● WORK ORDER:
Which lines of the entries below run from the one holding "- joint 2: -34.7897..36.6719" to the one holding "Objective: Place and", inclusive? Set down exactly those lines and no others.

● RECORDS SHOWN:

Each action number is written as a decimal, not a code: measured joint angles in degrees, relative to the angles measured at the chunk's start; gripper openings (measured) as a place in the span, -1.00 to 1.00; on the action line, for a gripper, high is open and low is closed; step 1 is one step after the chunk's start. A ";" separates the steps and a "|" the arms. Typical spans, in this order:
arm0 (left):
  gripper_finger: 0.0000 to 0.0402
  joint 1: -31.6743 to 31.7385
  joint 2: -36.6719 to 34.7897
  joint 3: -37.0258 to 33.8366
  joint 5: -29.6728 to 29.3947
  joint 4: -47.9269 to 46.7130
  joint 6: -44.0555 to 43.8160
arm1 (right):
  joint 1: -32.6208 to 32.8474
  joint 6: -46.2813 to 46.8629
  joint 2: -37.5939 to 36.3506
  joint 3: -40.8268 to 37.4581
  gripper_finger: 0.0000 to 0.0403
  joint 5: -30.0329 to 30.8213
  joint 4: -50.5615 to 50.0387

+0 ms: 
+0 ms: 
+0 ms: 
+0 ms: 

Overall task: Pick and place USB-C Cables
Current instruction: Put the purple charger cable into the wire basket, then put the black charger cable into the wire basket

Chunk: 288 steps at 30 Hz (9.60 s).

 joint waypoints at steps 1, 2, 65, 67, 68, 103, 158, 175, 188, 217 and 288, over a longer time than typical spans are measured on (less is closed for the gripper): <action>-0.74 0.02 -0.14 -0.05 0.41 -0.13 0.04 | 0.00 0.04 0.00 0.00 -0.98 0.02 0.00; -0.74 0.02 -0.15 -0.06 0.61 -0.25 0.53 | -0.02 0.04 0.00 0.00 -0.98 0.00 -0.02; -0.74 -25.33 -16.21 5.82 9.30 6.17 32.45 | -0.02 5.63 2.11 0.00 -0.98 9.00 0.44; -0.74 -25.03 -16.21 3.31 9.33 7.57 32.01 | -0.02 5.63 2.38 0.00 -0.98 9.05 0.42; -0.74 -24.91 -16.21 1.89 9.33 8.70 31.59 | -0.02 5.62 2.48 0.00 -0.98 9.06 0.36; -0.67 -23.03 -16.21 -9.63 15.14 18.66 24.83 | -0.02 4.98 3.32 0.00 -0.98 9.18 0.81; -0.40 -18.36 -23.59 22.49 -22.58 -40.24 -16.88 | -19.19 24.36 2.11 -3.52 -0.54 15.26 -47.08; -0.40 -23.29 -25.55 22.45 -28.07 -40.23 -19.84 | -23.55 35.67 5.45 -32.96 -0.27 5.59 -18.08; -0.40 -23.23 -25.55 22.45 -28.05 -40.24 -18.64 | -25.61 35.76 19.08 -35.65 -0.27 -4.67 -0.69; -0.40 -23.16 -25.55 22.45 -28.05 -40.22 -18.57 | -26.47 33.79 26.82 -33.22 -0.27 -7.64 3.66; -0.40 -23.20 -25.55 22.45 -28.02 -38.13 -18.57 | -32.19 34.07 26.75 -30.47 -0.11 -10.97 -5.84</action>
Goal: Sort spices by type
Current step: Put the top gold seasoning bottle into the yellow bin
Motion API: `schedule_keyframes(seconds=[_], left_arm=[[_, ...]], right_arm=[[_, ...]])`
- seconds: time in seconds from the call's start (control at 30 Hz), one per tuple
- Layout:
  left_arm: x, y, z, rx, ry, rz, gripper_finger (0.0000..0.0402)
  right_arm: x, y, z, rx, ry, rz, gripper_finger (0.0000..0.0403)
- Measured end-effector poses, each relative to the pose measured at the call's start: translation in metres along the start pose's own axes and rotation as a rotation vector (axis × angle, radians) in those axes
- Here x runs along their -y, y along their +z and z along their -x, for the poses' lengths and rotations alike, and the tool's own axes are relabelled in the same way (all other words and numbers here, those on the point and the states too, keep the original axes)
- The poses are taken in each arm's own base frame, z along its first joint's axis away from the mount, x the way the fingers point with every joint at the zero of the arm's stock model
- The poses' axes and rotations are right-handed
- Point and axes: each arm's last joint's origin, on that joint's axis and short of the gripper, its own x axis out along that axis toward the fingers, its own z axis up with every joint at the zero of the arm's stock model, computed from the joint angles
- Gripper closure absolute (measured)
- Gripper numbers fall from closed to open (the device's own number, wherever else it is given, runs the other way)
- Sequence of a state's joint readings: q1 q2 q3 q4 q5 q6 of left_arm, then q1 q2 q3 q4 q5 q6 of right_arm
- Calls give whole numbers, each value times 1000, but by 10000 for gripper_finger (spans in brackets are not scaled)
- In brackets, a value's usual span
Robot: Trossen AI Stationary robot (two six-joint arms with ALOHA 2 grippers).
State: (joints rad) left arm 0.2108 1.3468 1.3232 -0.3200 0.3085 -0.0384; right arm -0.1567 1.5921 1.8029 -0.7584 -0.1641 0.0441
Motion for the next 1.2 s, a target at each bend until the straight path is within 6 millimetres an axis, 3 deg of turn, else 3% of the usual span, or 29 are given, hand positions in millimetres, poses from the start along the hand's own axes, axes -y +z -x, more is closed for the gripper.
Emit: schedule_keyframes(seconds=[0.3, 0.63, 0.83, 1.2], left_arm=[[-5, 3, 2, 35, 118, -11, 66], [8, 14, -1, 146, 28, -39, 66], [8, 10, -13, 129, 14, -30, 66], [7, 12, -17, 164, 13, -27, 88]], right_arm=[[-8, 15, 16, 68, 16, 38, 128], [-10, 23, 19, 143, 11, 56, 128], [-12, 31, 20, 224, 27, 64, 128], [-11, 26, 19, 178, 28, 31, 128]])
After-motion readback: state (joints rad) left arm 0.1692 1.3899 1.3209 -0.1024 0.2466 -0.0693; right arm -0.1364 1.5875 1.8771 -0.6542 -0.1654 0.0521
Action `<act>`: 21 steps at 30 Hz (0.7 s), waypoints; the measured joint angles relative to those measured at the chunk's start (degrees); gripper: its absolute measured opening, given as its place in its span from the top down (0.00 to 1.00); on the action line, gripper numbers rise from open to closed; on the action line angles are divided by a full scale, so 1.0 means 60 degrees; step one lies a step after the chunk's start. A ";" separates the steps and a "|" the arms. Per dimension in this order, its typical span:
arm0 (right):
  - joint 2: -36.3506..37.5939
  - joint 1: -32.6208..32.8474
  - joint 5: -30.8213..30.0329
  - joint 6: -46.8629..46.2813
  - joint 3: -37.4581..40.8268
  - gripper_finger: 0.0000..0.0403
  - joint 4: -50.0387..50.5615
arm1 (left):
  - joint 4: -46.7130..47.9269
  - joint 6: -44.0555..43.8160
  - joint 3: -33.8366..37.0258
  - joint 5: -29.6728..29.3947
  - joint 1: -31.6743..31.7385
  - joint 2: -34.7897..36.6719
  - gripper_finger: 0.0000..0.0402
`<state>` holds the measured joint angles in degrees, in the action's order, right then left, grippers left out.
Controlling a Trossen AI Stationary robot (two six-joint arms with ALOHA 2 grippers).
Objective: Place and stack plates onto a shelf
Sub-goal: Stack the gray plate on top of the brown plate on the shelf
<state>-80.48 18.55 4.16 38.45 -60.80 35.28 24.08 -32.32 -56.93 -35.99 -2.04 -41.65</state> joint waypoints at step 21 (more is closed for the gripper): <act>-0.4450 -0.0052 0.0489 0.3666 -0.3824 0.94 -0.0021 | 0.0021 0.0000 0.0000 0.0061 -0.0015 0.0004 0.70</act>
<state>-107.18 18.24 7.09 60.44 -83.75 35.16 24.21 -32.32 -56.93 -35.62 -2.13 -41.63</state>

● ANSWER BELOW:
  - joint 2: -34.7897..36.6719
  - gripper_finger: 0.0000..0.0402
`<state>` holds the measured joint angles in degrees, in the action's order, right then left, grippers left out.
Controlling a Trossen AI Stationary robot (two six-joint arms with ALOHA 2 grippers).
Objective: Place and stack plates onto a shelf

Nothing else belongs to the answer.